Concern for the environment had a low priority at the time although the recently introduced clean air legislation put an end to the notorious smogs which had affected London. Campaigning groups such as Greenpeace and Friends of the Earth had not yet been established. Absolutely nobody, including scientists, was worried about global warning, unsurprising as global temperatures had been falling for the previous 25 years despite a huge increase in CO2 emissions during that period. Instead, people at the time were petrified that the planet would be destroyed in a nuclear war, a fear that came dangerously close to being realised during the recent Cuban missile crisis.

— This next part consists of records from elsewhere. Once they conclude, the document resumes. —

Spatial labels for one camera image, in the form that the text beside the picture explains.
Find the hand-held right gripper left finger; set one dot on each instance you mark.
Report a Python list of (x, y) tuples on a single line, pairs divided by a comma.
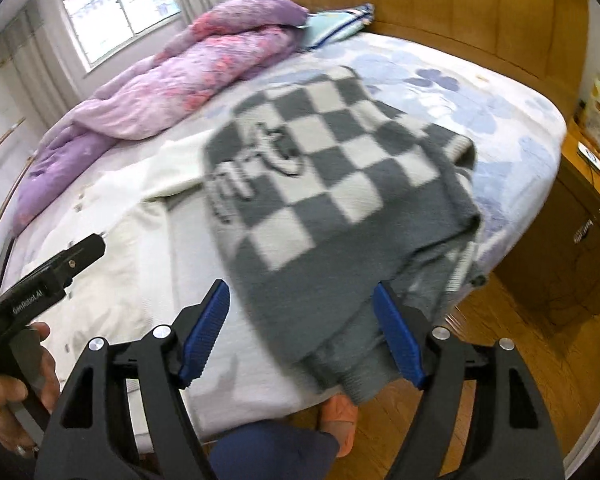
[(205, 335)]

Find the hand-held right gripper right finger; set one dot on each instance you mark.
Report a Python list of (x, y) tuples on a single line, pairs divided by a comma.
[(397, 335)]

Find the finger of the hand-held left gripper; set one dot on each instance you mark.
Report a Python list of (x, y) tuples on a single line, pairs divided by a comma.
[(80, 255)]

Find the grey white checkered sweater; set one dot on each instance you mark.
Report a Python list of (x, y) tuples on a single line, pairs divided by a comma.
[(330, 170)]

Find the person's left hand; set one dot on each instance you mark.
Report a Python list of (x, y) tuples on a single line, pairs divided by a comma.
[(0, 405)]

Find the white knit garment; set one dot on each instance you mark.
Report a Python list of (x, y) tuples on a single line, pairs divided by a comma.
[(155, 270)]

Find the orange slipper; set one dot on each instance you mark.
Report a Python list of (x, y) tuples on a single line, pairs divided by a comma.
[(339, 420)]

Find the person's leg in blue pants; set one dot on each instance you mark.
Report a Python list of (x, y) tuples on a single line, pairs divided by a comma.
[(275, 452)]

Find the purple floral quilt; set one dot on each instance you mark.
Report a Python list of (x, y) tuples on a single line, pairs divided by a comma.
[(155, 90)]

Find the wooden nightstand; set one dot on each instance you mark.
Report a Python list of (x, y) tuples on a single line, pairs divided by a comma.
[(570, 240)]

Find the bed with floral sheet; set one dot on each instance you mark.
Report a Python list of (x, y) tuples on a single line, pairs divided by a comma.
[(480, 110)]

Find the window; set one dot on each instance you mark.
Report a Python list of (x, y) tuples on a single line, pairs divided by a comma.
[(120, 10)]

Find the small white device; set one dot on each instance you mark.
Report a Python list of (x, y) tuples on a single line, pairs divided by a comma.
[(590, 154)]

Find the blue striped pillow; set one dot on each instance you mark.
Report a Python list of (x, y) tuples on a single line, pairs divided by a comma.
[(335, 25)]

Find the wooden headboard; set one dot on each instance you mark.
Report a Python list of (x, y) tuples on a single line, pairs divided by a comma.
[(455, 10)]

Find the gold curved bed rail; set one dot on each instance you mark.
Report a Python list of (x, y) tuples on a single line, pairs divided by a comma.
[(5, 145)]

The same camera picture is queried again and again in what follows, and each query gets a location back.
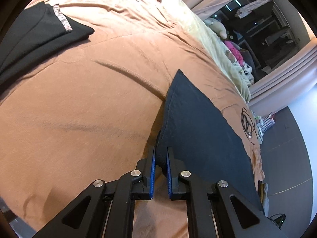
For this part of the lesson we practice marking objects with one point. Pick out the white rack with bags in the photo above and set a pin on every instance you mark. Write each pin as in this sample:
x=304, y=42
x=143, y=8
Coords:
x=265, y=125

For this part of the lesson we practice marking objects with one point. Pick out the small brown plush toy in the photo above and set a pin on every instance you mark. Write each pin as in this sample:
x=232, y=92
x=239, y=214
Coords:
x=229, y=55

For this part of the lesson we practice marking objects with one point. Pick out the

This then is a brief synopsis of Britain in early 1963 before the liberal takeover moved into gear. It was a male dominated society that exuding smugness, self importance and inefficiency. Conservative prime ministers of the time were lampooned for their grouse moor image, a factor exploited by the new Labour leader Harold Wilson who was promising to harness 'the white heat of the technological revolution'. The conservative establishment would soon be holed below the waterline following the Profumo affair revelations. This allowed the forces of the left to credibly present themselves as a modern progressive force attacking an ossified privileged establishment. Indeed their early goals were both constructive and necessary, but in time they became dizzy with their own success, and above all they became convinced of their own moral superiority, and self righteousness became their default position. Instead of debating issues in an open minded manner they would attempt to hector, intimidate and silence opponents through the use of pejorative language. These developments will be explored in future blogs.